I've run benchmarking for the test-suite, and this change causes no code change whatsoever.

This is very suspicious, but I've tested and tested again, checked three times - on trivial examples the two compilers I'm testing do have different results (this is on AArch64).

My suspicion for why there is no difference is that trivial functions (getters/setters) are still inlined, as their inline cost is less than the call argument setup cost. This change only really affects larger-than-trivial functions. I'm still suspicious though.

James

Hi,

I re-ran testing, again using test-suite -Oz, but this time targetting T32 (thumb mode 32-bit). This time I do get differences:

Trunk -Oz: find . -name '*.o' | xargs size | awk '{sum+=$1} END {print sum}'
10080358

Trunk -Oz -mllvm -inline-threshold=0:  find . -name '*.o' | xargs size | awk '{sum+=$1} END {print sum}'
7722119

For completeness, I also tried this with Clang-3.7:

3.7 -Oz: 6919363
3.7 -Oz -mllvm inline-threshold=0: 7820357

So 3.7 -Oz was a lot better than trunk -Oz and there were indeed regressions when setting the threshold to 0. But now we've bloated a lot and we get improvements.

James

Hi Chandler,

We discussed this on IRC and you were suspicious of my numbers. I was too, so I did more re-running. It turns out that CMake was appending -O3 to all of my builds, so the numbers I got were completely worthless.

Having done a *lot* more testing, I can confirm that purely setting the threshold to zero causes significant code size regressions. I've looked at these and 99% of them are in C++ code. It turns out that although we were giving a bonus for inlining the last call to an internal function, we weren't doing the same for linkonce_odr functions which is what C++ templates become. This is what was causing our bloat.

Ideally, we'd teach the inliner to much more accurately determine the overall expansion of a tree of thunks and tiny template expansions. However simply giving a bonus bump to linkonce_odr functions in the same way as internal functions appears to do the trick quite well.

With this change I see a geomean codesize *improvement* of 2.3% on the test-suite, and that excludes the TSVC benchmarks that improve so massively that they skew the results. Without the linkonce_odr bonus (simply setting the threshold to 0) I see a codesize *regression* of 2.9%.

I will of course split these up into two separate patches for committing but thought they'd be easier to review as one.

Cheers,

James

jmolloy updated this revision to Diff 65916.Jul 28 2016, 5:15 AM

jmolloy edited edge metadata.

jmolloy removed rL LLVM as the repository for this revision.

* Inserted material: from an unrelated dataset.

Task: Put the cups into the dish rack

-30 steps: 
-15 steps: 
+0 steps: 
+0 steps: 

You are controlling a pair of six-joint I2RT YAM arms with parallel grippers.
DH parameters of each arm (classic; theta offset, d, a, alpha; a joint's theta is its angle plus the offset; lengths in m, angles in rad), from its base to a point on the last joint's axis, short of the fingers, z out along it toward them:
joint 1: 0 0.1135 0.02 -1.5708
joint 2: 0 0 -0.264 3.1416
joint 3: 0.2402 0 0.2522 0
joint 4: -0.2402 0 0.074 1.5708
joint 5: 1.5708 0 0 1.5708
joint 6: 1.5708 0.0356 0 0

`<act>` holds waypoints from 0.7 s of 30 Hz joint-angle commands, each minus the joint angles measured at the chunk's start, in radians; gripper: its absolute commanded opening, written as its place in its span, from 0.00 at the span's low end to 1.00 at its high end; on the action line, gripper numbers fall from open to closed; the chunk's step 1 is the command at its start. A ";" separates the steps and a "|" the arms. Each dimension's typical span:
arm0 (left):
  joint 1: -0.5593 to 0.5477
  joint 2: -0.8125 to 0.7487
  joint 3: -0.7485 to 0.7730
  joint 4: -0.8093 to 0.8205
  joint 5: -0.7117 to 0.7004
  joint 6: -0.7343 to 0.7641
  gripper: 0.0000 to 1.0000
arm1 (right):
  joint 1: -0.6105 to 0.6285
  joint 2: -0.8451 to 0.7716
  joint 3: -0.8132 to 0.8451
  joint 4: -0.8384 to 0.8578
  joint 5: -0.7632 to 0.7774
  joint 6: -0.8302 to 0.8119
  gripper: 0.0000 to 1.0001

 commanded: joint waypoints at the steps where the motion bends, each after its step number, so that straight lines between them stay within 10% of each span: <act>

Herald added a subscriber: eraman. · View Herald TranscriptJul 28 2016, 5:15 AM

In D22261#499087, @jmolloy wrote:

Hi Chandler,

We discussed this on IRC and you were suspicious of my numbers. I was too, so I did more re-running. It turns out that CMake was appending -O3 to all of my builds, so the numbers I got were completely worthless.

Having done a *lot* more testing, I can confirm that purely setting the threshold to zero causes significant code size regressions. I've looked at these and 99% of them are in C++ code. It turns out that although we were giving a bonus for inlining the last call to an internal function, we weren't doing the same for linkonce_odr functions which is what C++ templates become. This is what was causing our bloat.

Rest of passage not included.